Collected data entries

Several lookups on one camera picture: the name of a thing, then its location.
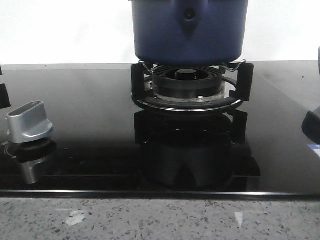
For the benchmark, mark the silver stove control knob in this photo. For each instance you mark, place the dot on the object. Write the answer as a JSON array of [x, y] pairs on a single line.
[[28, 123]]

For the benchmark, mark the blue white sticker label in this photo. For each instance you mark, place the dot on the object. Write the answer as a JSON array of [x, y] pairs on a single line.
[[315, 148]]

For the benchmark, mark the black left pot support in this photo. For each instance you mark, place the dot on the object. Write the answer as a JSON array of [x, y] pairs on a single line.
[[4, 97]]

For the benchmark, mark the black glass stove top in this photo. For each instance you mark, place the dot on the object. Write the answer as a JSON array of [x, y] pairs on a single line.
[[103, 146]]

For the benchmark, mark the dark blue cooking pot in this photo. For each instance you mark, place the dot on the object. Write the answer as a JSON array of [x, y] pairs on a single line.
[[189, 32]]

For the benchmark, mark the light blue bowl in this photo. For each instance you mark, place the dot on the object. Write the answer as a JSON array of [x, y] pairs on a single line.
[[311, 125]]

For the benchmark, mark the black metal pot support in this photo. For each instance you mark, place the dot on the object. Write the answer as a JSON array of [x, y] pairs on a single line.
[[236, 89]]

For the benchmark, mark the black gas burner head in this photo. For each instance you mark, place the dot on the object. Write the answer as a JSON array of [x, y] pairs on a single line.
[[187, 83]]

■ WHAT YOU SHOULD DO
The line containing "For the benchmark, mark the black gas" and every line after it, up to and including the last line of the records, should be reproduced exactly, with nothing else.

■ TASK RESULT
For the benchmark, mark the black gas burner head in this photo. For each instance you mark, place the dot on the object. Write the answer as a JSON array of [x, y] pairs on a single line.
[[187, 83]]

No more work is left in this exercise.